A stridently anti-Catholic resolution passed unanimously by the San Francisco Board of Supervisors has prompted a federal lawsuit.

In the March 21 measure, the city’s board condemned Catholic moral teaching on homosexuality and urged the archbishop of San Francisco and Catholic Charities of San Francisco to defy church directives prohibiting homosexual adoptions.

The resolution alludes to the Vatican as a foreign country meddling in the affairs of the city and describes the church’s moral teaching and beliefs as “insulting to all San Franciscans,” “hateful,” “insulting and callous,” “defamatory,” “absolutely unacceptable,” “insensitive and ignorant.”

The resolution calls on the local archbishop to “defy” the church’s teachings and describes Cardinal William Joseph Levada, the head of the Congregation for the Doctrine of the Faith, which is responsible for safeguarding the doctrine on the faith and morals of the church throughout the Catholic world, as “unqualified” to lead.

The Michigan-based Thomas More Law Center brought the lawsuit on behalf of the Catholic League for Religious and Civil Rights and two San Francisco Catholic citizens.

They are challenging the resolution as a “startling attack by government officials on the Catholic Church, Catholic moral teaching and beliefs, and those who adhere to the tenets of the Catholic faith, in violation of the First and Fourteenth Amendments to the United States Constitution.”

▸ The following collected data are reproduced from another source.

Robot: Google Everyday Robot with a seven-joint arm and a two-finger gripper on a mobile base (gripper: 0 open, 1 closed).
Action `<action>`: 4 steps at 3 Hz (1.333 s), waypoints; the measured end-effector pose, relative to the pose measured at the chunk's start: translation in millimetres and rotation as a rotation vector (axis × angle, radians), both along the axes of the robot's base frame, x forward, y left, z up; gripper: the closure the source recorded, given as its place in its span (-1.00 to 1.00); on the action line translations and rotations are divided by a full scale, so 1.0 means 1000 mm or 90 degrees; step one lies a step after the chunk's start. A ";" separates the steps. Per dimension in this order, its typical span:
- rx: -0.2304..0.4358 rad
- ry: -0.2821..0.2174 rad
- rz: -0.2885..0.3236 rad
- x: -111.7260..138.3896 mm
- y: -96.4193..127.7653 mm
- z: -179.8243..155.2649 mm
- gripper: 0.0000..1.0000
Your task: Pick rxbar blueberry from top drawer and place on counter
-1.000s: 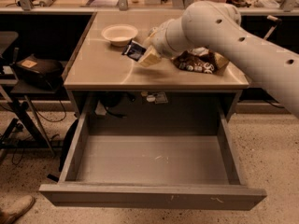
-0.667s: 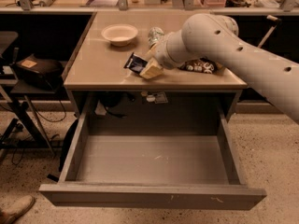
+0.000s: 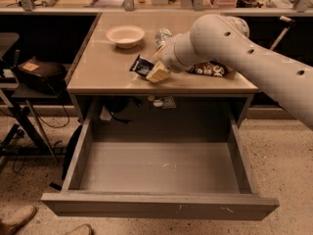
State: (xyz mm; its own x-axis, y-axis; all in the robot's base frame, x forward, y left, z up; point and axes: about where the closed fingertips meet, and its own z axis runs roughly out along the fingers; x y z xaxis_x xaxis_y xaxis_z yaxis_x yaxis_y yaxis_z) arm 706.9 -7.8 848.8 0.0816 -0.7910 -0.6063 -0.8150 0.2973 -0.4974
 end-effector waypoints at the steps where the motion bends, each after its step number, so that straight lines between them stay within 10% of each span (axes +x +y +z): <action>1: 0.000 0.000 0.000 0.000 0.000 0.000 -0.30; 2: 0.000 0.000 0.000 0.000 0.000 0.000 -0.77; 4: 0.000 0.000 0.000 0.000 0.000 0.000 -1.00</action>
Offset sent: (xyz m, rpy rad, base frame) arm 0.0000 0.0000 0.0000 0.0000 0.0000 0.0000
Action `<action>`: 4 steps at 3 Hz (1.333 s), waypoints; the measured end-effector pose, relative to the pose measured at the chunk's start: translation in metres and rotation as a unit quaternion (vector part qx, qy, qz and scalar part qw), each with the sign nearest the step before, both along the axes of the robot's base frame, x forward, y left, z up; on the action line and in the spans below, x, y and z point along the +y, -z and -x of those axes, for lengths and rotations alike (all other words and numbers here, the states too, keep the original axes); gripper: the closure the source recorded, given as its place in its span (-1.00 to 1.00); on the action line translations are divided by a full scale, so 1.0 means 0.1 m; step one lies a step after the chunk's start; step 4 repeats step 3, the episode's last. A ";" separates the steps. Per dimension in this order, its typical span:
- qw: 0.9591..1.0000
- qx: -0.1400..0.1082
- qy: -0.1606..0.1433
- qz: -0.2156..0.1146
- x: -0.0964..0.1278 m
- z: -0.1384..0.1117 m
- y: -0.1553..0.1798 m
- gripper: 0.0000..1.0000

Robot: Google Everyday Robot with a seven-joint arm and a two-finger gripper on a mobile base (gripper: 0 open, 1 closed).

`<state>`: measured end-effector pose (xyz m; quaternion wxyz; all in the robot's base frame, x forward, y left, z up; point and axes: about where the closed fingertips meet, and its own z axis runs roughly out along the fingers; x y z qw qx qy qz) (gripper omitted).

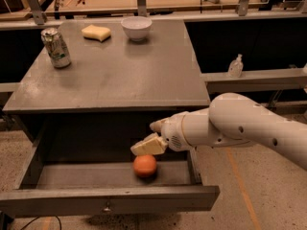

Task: Place orange into top drawer

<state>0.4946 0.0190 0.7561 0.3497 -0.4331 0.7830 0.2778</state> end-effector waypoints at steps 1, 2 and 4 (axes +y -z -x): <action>0.999 0.014 -0.009 -0.033 -0.26 0.07 -0.46 0.23; 0.995 -0.044 -0.057 -0.062 -0.38 0.02 -1.28 0.80; 0.996 -0.042 -0.054 -0.061 -0.36 0.02 -1.26 0.52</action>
Offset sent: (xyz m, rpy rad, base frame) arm 0.0054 -0.0591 0.2023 0.1835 -0.2162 0.1950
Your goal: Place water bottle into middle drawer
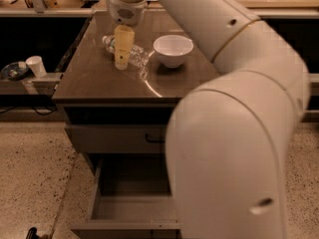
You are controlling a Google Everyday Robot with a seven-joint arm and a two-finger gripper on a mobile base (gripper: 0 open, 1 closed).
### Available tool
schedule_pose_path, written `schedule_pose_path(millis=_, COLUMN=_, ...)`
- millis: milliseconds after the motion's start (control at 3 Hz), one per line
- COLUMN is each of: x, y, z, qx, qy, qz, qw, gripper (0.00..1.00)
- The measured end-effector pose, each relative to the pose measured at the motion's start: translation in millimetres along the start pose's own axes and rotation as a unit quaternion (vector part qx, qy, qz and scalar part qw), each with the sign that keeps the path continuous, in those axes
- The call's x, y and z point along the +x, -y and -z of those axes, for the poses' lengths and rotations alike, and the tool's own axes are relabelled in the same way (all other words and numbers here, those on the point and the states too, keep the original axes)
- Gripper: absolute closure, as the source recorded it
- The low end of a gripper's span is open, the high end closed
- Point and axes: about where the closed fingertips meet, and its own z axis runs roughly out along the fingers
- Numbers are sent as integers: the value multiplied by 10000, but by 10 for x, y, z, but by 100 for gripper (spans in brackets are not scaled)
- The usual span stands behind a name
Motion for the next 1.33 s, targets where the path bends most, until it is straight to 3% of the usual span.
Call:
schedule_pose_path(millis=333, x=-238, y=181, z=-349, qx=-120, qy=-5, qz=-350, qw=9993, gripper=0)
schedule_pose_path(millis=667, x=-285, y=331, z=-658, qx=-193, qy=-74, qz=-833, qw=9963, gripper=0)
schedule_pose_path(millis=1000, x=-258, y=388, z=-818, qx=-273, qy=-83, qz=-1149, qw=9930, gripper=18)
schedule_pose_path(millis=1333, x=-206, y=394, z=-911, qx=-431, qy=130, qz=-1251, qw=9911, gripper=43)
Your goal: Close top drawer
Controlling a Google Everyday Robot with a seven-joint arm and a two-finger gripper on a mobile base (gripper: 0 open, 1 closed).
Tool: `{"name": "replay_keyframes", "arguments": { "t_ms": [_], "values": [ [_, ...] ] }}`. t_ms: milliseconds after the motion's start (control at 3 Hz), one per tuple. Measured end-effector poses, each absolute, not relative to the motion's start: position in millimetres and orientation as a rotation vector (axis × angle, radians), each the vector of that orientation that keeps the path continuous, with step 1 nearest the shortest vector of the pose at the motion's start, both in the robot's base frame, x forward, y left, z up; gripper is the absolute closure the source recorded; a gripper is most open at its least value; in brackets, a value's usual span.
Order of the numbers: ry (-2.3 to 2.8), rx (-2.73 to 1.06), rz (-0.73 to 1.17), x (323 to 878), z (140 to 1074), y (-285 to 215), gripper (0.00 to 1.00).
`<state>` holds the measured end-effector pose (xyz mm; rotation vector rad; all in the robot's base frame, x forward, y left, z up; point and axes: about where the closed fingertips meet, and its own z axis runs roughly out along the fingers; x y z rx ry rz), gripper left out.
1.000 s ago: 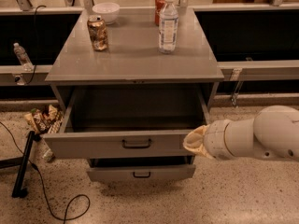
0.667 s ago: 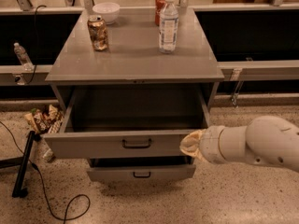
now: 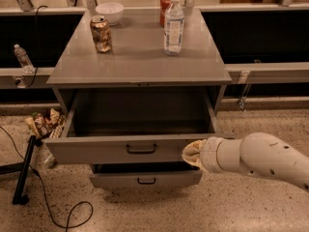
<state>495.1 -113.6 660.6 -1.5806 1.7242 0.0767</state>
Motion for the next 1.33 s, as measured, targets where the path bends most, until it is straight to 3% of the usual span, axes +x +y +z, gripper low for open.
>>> {"name": "replay_keyframes", "arguments": {
  "t_ms": [1333],
  "values": [
    [1.543,-1.694,-0.08,588.8,606.2,-111.8,1.0]
  ]
}}
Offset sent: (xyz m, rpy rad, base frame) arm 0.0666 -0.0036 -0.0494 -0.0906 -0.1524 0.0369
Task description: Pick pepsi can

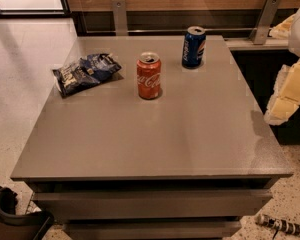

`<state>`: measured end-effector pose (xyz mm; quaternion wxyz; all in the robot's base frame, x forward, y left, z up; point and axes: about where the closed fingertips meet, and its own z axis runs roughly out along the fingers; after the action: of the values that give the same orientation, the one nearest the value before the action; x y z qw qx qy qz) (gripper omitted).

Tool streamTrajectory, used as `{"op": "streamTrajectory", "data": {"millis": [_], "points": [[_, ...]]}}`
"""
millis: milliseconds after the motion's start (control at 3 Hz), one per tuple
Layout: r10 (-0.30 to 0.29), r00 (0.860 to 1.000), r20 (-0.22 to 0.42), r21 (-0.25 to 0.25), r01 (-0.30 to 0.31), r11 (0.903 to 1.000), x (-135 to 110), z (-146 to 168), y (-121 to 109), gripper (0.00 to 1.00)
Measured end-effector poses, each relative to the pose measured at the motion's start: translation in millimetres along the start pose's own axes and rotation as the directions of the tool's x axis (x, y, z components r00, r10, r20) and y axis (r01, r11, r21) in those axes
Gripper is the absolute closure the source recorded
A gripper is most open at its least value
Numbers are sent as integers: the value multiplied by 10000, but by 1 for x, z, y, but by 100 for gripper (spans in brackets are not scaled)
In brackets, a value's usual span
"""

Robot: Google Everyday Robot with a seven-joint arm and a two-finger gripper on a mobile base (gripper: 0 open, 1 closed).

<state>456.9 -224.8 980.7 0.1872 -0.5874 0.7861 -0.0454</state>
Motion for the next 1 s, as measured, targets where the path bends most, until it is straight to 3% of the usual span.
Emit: {"op": "streamTrajectory", "data": {"millis": [333, 667, 1000], "points": [[1134, 9913, 663, 482, -1167, 9920, 22, 20, -30, 0], [2150, 9518, 2188, 989, -2408, 9655, 39, 48, -68, 0], [2576, 8719, 4165, 1405, -3417, 9292, 38, 63, -114, 0]]}}
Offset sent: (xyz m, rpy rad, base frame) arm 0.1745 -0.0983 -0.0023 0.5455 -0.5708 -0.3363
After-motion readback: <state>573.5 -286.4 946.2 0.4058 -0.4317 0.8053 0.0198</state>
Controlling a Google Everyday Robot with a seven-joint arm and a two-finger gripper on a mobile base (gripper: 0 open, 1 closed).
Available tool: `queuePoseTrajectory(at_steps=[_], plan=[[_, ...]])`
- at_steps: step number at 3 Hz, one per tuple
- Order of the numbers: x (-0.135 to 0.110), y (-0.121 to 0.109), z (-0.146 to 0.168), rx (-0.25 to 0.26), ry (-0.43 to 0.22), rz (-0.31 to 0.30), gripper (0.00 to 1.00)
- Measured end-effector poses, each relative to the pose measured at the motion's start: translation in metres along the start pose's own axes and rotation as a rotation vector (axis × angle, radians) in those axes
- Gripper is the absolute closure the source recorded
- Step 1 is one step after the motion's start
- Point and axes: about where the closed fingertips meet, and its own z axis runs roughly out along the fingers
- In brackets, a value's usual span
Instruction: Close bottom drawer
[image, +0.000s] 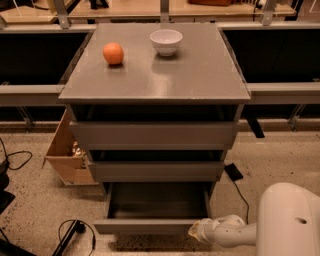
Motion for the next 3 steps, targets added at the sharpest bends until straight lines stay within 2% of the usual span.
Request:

Richard Thompson, president and chief counsel of the Thomas More Law Center, said the “demagoguery and virulent words of this resolution are reminiscent of the anti- Catholic bigotry of the Ku Klux Klan and the Know Nothings, which marred our nation’s earlier history.”

“San Francisco may as well have put up signs at the city limits: ‘Faithful Catholics Not Welcomed,” he said.

Thompson pointed out Catholic doctrine proclaims allowing children to be adopted by homosexuals would actually mean doing violence to them because their condition of dependency would be used to place them in an environment not conducive to their full human development.

Such policies, therefore, are considered gravely immoral by Catholics.

The lawsuit claims that the First Amendment “forbids an official purpose to disapprove of a particular religion, religious beliefs, or of religion in general.”

It also states this “anti-Catholic resolution sends a clear message to plaintiffs and others who are faithful adherents to the Catholic faith that they are outsiders, not full members of the political community and an accompanying message that those who oppose Catholic religious beliefs, particularly with regard to homosexual unions and adoptions by homosexual partners, are insiders, favored members of the political community.”

Robert Muise, the Law Center attorney handling the case, argued the Constitution “forbids hostility toward any religion.”

“In total disregard for the Constitution, homosexual activists in positions of authority in San Francisco are abusing their authority as government officials and misusing the instruments of government to attack the Catholic Church,” he said. “This egregious abuse of power is an outrage and a clear violation of the First Amendment.”